# Notebook for the performance test report 
This Python code is used to generate a performance report PDF from PCM/uprof monitoring data collected during readout application tests. 

#### IMPORTANT: Before running this notebook check that you have your UPROF data or you have run the Getting_formating_data.ipynb notebook to get the PCM data.

The key functions are:
* **plot_vars_comparison()**: Plots performance metrics from PCM/uprof data for multiple tests into comparison plots.
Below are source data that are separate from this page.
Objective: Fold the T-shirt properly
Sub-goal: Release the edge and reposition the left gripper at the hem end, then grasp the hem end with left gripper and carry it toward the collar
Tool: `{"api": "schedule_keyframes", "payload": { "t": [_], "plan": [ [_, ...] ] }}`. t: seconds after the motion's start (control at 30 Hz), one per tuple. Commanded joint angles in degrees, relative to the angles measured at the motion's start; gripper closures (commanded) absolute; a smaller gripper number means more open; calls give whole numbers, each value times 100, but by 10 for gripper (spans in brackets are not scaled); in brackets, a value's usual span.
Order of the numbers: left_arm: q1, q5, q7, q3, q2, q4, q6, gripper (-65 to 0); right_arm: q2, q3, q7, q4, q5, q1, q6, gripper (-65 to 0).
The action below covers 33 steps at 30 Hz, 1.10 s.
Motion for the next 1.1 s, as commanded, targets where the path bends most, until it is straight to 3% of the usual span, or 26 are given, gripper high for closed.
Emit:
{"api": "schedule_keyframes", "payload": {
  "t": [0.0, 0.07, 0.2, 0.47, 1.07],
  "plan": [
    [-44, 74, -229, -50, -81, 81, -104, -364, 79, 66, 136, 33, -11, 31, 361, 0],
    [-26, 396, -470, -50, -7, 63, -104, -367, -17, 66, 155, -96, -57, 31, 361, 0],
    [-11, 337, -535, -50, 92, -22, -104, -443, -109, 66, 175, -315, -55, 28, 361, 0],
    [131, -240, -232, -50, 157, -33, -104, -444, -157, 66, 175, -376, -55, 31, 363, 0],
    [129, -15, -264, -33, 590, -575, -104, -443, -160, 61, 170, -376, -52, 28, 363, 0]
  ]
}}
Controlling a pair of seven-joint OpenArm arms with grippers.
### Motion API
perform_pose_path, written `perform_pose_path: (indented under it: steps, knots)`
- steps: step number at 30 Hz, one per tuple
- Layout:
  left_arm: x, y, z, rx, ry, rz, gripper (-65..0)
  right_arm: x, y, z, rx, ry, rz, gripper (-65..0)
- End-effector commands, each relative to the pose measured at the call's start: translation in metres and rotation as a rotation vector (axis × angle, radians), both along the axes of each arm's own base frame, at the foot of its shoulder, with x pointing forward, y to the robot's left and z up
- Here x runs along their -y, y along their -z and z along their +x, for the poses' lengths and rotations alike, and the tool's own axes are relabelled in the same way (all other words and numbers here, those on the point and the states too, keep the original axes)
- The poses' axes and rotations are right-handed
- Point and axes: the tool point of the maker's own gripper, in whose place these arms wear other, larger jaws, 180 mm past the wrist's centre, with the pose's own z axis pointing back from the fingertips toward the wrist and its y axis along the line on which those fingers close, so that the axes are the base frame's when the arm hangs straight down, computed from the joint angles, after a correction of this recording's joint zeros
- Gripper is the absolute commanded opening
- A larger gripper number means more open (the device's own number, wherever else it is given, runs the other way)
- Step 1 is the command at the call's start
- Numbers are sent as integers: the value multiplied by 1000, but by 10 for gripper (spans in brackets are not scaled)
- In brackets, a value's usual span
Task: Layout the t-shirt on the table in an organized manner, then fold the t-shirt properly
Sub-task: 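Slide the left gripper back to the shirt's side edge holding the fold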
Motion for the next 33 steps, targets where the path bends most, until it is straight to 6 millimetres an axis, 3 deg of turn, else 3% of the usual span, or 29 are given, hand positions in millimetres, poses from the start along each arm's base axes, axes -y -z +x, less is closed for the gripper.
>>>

It generates a plot for each socket.
* **create_report_performance()**: Creates the full PDF report.
    * Processes the raw PCM/uprof data if needed
    * Generates the comparison plots by calling plot_vars_comparison()
    * Adds intro text, table of tests, and the plots to the PDF
    * Prints CPU core pinning info for each test
    * It takes input data from a specified folder, processes it, generates plots in an output folder, and builds the PDF report with custom text, table, and plots.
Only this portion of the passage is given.